Not sure if you're a sports person, but imagine if the NBA had a franchise that was never to participate in the draft at all, and everyone kept asking why they never made the playoffs.
Joking aside, I believe the answer is to reframe the question and ask what society can do. The core problem is that nearly all of our efforts to fight poverty are designed in such a way that the less poor you are, the more you're able to benefit. I believe we need to shift our methods to prioritize the people with the deepest need, at every level.
In such a society, schools like these, which catch by far the most challenging demographics, would be by far the best resourced. The goal would be to rehabilitate these most challenged students to decreasing levels of intervention over time.
Maybe ask kids what they want to study? We all know you get further with carrots than sticks.
As for income, who knows. Surely in a world where CEOs make in hours what average people make in a year there are compensation issues.
So I think you're right that the American system should seek to have less tests and especially less standardized tests, instead relying more on the pedagogical expertise of teachers. That will be hard to accomplish because it would require somehow implementing another element of the Scandinavian system: teachers have both high competency requirements and high motivation for the field.
Scandinavian school systems
that have demonstrated good results
[...] have spent decades gradually
de-emphasizing tests and grades.
The Asian systems that have demonstrated good results emphasize tests and grades heavily.What conclusion do we draw from this? One might wonder if different demographics do well with different forms of teaching.
I guess people like to focus on schools because it ties into the idea that we're a meritocracy ("anyone will succeed, as long as they go to a decent school"). It also lessens the burden for the rest of society - we only need to think about making schools decent enough. We don't need to think about putting more resources into supporting struggling families, or reforming societal structures at the root of massive inequality.
After a few years of living in downtown Baltimore and similar places, I've concluded that equality of opportunity achieved through schools is a crock. My wife and I lived in a high income Baltimore neighborhood (Bolton Hill) adjacent to a very low income one (Sandtown). Our daughter went to a private pre-K. You could put a retinue of Nobel laureates on the faculty of the elementary school in Sandtown and you wouldn't be able to convince the folks in our neighborhood to send our kids there. Trying to fix society with school is like trying to wag a dog by its tail. We're talking about neighborhoods here with massive dysfunction. Where gangs literally divide up the blocks and you'd better be in one or another lest you get beat up walking to school.

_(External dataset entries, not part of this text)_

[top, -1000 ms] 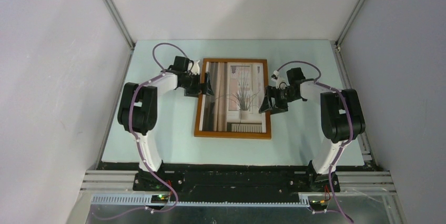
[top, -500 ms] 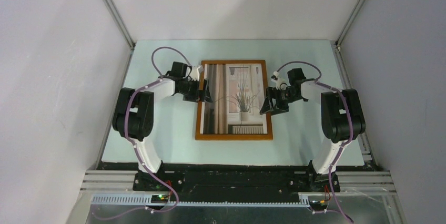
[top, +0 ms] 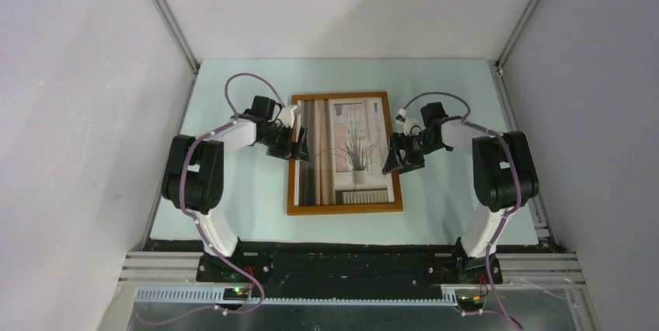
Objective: Put the photo into the frame
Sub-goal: Adjust the photo frame at the center of the board.
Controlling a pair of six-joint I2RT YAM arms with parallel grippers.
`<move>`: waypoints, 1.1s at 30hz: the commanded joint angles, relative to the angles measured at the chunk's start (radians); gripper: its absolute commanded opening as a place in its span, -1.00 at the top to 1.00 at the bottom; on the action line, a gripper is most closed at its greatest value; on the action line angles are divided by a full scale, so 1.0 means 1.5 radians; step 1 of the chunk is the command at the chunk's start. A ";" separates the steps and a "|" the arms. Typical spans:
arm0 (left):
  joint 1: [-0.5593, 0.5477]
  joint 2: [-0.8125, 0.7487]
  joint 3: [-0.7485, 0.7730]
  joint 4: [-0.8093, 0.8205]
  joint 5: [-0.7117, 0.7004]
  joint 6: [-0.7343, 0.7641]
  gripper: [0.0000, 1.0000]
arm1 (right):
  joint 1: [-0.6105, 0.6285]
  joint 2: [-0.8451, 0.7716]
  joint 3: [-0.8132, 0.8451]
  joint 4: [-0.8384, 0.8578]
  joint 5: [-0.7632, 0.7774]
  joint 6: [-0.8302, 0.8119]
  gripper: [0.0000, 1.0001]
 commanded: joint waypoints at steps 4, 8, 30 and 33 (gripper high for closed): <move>-0.013 -0.015 -0.009 -0.052 -0.004 0.010 -0.97 | 0.025 -0.003 0.014 -0.016 -0.049 -0.011 -0.55; -0.013 -0.014 -0.005 -0.051 -0.021 0.010 -0.97 | 0.022 -0.007 0.012 -0.018 -0.045 -0.010 -0.56; -0.002 -0.178 0.012 -0.027 -0.362 0.034 -0.97 | -0.146 -0.160 0.013 0.010 0.181 0.013 -0.93; -0.002 -0.246 -0.001 -0.007 -0.415 0.053 -0.97 | -0.159 -0.191 0.013 0.013 0.223 0.005 -0.95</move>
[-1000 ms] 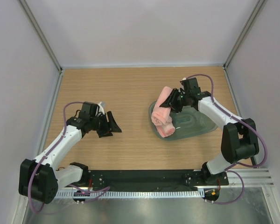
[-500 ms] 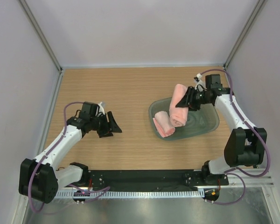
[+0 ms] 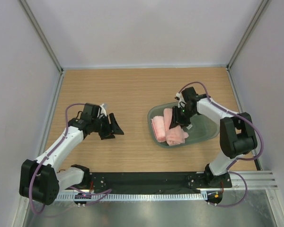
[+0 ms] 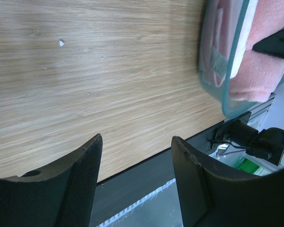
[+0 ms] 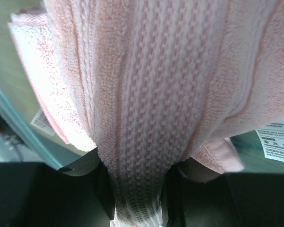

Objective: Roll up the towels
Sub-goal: Place the rolled towel into the container

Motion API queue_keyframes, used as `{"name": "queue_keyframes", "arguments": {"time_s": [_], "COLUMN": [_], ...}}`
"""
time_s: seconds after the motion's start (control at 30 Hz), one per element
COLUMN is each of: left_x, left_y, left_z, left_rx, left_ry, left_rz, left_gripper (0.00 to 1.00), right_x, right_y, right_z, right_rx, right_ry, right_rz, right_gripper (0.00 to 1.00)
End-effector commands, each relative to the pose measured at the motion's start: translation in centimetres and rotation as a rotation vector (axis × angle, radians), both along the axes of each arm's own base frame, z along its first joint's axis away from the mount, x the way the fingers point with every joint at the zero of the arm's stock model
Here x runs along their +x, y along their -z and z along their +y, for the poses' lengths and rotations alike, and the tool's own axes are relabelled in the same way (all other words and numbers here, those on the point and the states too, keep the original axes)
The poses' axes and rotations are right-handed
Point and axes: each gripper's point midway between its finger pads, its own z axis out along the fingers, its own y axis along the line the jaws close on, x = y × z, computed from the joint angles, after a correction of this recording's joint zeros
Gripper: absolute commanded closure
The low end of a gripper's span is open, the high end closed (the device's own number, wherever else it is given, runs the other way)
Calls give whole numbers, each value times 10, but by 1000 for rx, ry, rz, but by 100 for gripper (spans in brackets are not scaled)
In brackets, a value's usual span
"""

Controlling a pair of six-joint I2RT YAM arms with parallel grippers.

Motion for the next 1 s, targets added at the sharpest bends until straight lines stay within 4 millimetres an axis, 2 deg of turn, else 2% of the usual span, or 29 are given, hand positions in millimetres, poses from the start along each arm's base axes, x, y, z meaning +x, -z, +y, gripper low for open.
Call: {"name": "queue_keyframes", "arguments": {"time_s": [0.0, 0.03, 0.07, 0.13, 0.17, 0.27, 0.47, 0.53, 0.57, 0.6, 0.63, 0.67, 0.83, 0.87, 0.9, 0.93, 0.97], "left_x": [4, 4, 4, 5, 5, 5, 6, 6, 6, 6, 6, 6, 5, 5, 5, 5, 5], "left_y": [-6, -6, -6, -6, -5, -5, -3, -3, -2, -1, -1, -1, -2, -2, -2, -1, 0], "left_z": [-1, -1, -1, 0, 0, 1, 2, 2, 2, 2, 2, 2, 1, 1, 1, 1, 1], "left_rx": [0, 2, 4, 7, 9, 16, 22, 23, 23, 24, 26, 25, 24, 21, 21, 23, 24], "left_ry": [11, 12, 9, 6, 5, 1, -2, -2, -1, 0, -1, 0, 5, 5, 5, 3, 3], "left_rz": [-35, -36, -34, -38, -36, -35, -33, -29, -26, -24, -22, -22, -23, -23, -25, -26, -23], "left_gripper": [39, 39, 39, 39, 39, 39, 39, 39, 39, 39, 39, 39, 39, 39, 39, 39, 39], "right_x": [-4, -5, 9, 15, 24, 32, 25, 15, 25, 19, 12, 19, 15, 4, -1, 12, -8], "right_y": [-11, -13, -22, -40, -49, -72, -88, -79, -85, -83, -67, -63, -24, -5, 6, 22, 37], "right_z": [50, 59, 69, 86, 94, 106, 101, 94, 94, 92, 83, 82, 77, 72, 67, 56, 48], "right_rx": [254, 310, 382, 498, 544, 651, 699, 747, 804, 859, 887, 942, 893, 810, 745, 607, 512], "right_ry": [-32, -23, -26, 4, -11, 7, -44, -43, -42, -48, -1, 31, 97, 71, 74, 121, 129], "right_rz": [4, 9, -51, -37, -87, -109, -173, -151, -211, -188, -144, -135, -98, -85, -67, -102, -11], "right_gripper": [99, 99, 99, 99, 99, 99, 99, 99, 99, 99, 99, 99, 99, 99, 99, 99, 99]}}
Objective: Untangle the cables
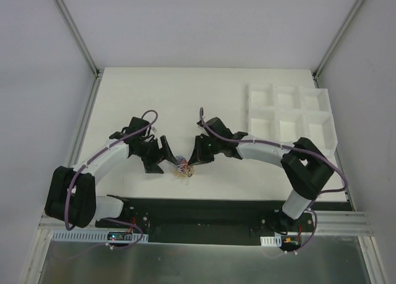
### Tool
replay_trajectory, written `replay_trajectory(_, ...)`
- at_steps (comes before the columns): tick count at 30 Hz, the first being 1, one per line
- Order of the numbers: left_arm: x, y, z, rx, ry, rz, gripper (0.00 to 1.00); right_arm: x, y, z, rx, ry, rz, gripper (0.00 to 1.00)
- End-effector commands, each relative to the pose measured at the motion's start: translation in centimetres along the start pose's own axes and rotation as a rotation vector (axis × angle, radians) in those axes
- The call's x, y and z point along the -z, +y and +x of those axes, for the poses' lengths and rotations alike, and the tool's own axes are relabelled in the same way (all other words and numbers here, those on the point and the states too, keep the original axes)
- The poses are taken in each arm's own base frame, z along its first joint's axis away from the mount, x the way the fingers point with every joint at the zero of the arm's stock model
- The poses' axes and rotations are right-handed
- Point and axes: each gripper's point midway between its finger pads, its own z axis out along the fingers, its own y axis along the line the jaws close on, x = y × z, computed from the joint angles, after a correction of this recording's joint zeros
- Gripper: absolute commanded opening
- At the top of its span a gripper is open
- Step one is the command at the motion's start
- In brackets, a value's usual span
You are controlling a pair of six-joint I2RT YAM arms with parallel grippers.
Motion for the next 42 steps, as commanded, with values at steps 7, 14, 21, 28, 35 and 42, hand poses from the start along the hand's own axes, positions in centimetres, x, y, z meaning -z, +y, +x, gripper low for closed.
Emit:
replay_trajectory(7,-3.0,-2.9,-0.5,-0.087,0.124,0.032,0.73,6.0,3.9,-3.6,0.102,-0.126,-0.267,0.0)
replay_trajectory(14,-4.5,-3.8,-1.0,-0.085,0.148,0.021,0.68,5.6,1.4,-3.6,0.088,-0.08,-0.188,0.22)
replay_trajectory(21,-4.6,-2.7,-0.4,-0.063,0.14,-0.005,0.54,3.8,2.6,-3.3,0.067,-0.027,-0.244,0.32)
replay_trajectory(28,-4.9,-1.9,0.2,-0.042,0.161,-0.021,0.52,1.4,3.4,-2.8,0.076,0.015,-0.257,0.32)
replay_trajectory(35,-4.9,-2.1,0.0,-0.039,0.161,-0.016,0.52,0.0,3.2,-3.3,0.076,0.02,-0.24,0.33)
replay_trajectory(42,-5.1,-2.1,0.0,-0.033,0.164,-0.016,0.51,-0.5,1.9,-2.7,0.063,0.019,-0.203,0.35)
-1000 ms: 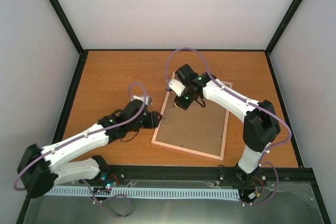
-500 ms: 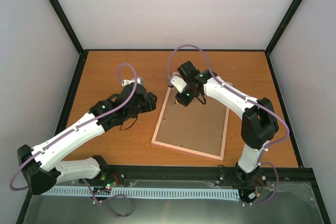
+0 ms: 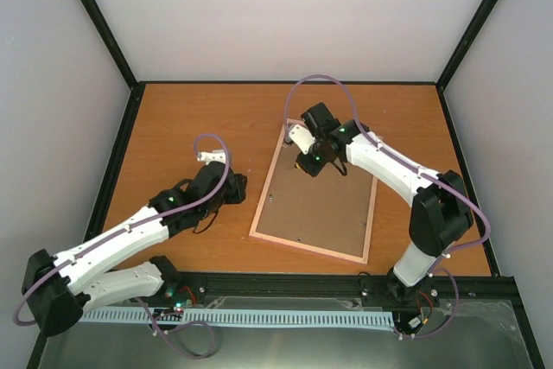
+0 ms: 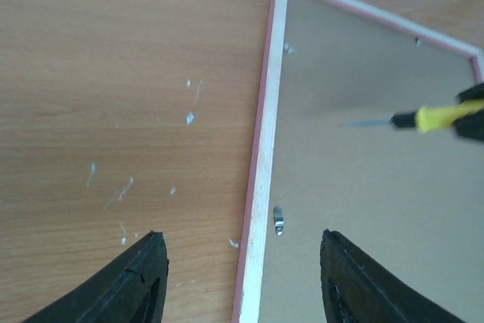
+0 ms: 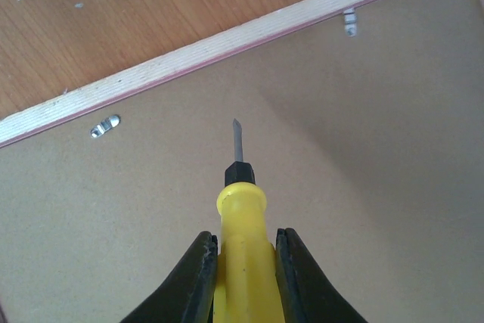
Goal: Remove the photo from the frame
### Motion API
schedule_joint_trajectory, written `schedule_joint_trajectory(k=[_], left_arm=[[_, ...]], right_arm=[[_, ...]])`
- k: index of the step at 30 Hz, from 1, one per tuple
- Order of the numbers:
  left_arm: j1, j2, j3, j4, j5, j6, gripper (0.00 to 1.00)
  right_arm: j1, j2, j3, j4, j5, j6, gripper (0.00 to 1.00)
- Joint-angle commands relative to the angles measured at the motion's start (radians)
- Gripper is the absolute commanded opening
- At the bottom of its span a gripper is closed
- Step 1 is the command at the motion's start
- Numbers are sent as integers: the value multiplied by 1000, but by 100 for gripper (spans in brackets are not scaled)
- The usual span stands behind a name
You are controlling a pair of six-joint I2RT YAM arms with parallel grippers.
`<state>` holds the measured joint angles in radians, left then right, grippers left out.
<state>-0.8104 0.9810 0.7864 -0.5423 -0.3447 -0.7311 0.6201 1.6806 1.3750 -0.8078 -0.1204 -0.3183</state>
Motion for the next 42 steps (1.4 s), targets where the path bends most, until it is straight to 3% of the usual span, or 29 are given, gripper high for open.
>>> schedule_joint_trajectory(k=[1, 5, 9, 18, 33, 39, 42], left_arm=[[8, 40, -122, 239, 118, -12, 54], [8, 169, -184, 366, 174, 2, 54], [8, 308, -145, 467, 223, 51, 51], [8, 523, -18, 354, 188, 30, 44], [5, 550, -82, 303, 234, 1, 33], [4, 467, -157, 284, 229, -36, 24], [4, 415, -186, 230, 211, -55, 15]], right_arm=[[-28, -47, 1, 47, 29, -11, 3], [-75, -21, 43, 57, 69, -44, 3], [-118, 44, 101, 73, 55, -55, 3], [-130, 149, 225, 48, -19, -25, 3], [-130, 131, 178, 53, -64, 10, 3], [-129, 136, 184, 43, -85, 22, 3], [-129, 130, 184, 38, -90, 21, 3]])
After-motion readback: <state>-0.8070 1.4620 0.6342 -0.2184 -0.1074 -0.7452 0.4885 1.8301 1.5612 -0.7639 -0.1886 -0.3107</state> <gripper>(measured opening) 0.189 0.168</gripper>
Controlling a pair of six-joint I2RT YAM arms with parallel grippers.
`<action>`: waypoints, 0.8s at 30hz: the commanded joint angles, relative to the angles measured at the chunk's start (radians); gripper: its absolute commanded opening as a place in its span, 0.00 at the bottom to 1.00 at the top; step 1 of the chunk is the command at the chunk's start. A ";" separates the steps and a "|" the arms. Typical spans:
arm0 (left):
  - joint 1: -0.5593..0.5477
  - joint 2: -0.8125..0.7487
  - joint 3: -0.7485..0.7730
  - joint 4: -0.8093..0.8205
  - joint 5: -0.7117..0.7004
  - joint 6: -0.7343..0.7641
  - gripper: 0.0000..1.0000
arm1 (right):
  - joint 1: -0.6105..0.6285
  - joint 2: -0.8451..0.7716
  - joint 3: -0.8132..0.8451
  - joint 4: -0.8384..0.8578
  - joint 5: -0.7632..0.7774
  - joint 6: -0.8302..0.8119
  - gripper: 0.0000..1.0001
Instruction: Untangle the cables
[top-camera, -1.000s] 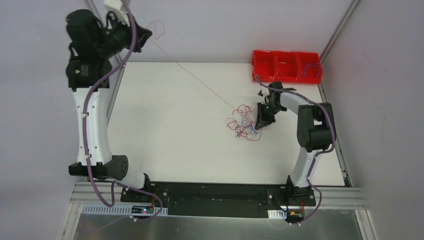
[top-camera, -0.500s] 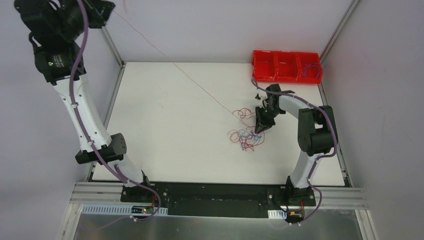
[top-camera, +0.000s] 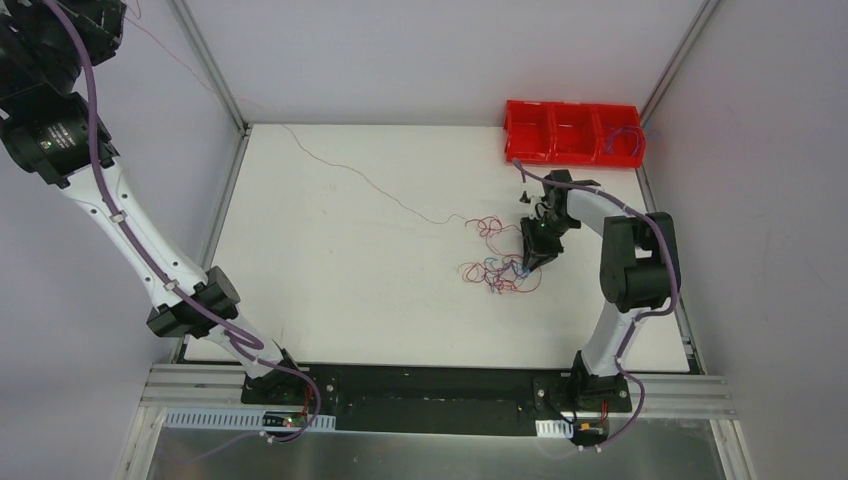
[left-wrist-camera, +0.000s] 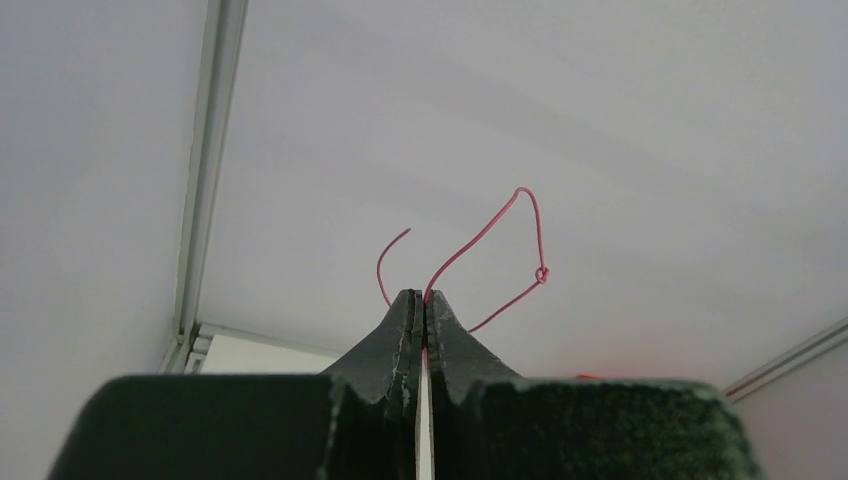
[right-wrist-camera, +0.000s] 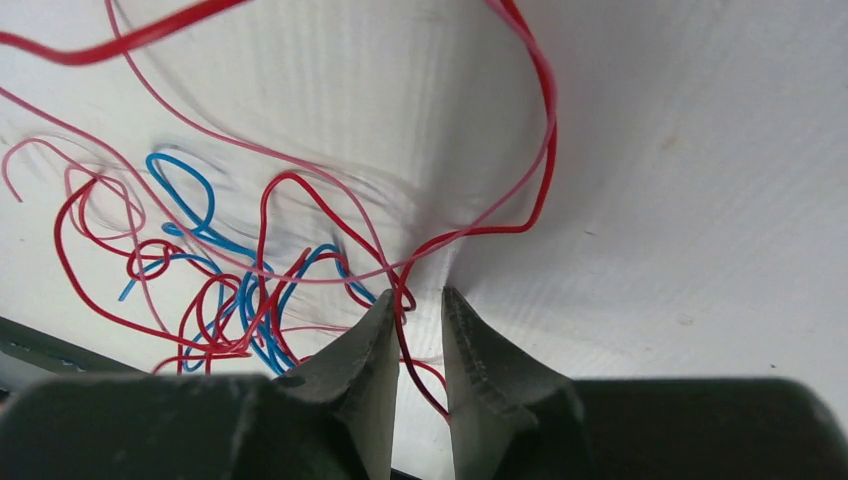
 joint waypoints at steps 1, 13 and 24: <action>0.015 -0.024 -0.026 0.057 0.036 -0.054 0.00 | -0.021 -0.015 -0.017 -0.048 0.125 -0.078 0.26; -0.158 -0.169 -0.424 0.113 0.365 -0.036 0.00 | -0.005 -0.153 0.104 -0.116 -0.067 -0.129 0.49; -0.489 -0.369 -1.050 -0.012 0.238 0.246 0.00 | 0.064 -0.177 0.262 -0.176 -0.146 -0.106 0.58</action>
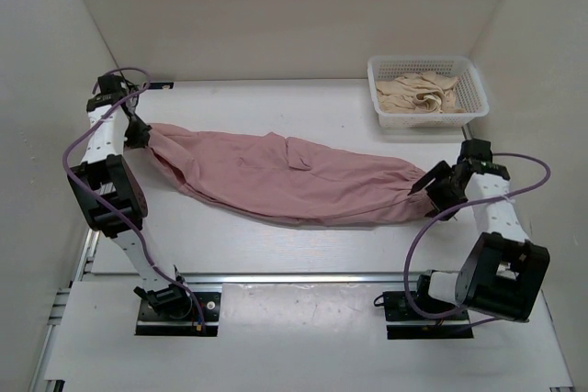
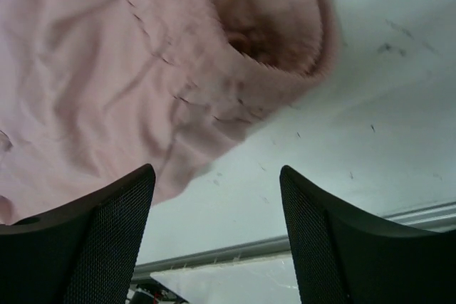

There are no jobs--you see men milling around the neighborhood in the middle of the day. Teachers can't fix that.
For one thing, we project the merit of parents (or lack thereof) onto their children. We do this in how we allow massive intergenerational transfers of wealth. But also, as you point out, the schools a child can attend are very dependent on who their parents are.
In Chris Hayes' excellent book, Twilight of the Elites [1], he rejects meritocracy. Not only does he reject it in practice, for reasons like those I presented, but he also rejects it even in theory. He suggests that the idea of showering people with resources that show promise is an affront to the concept that every human being has fundamental value and that all should be invested in.
Liberals, broadly speaking, do love schools. But I don't think that's for lack of concern about other issues of social justice! Perhaps you mean economic liberals (e.g. classical liberals and neoliberals)?
[1] http://www.amazon.com/Twilight-Elites-America-After-Meritocr...
Actually, liberals are far more likely to focus on the broader social justice issues with the schools as one component. It's conservatives who tend to focus on school performance in isolation (with the usual remedy being various forms of privatization.)
edit: didn't realise who I was talking to, more respect is due (or less opining on 'baltimore' and 'teaching'). I've read some of your journal.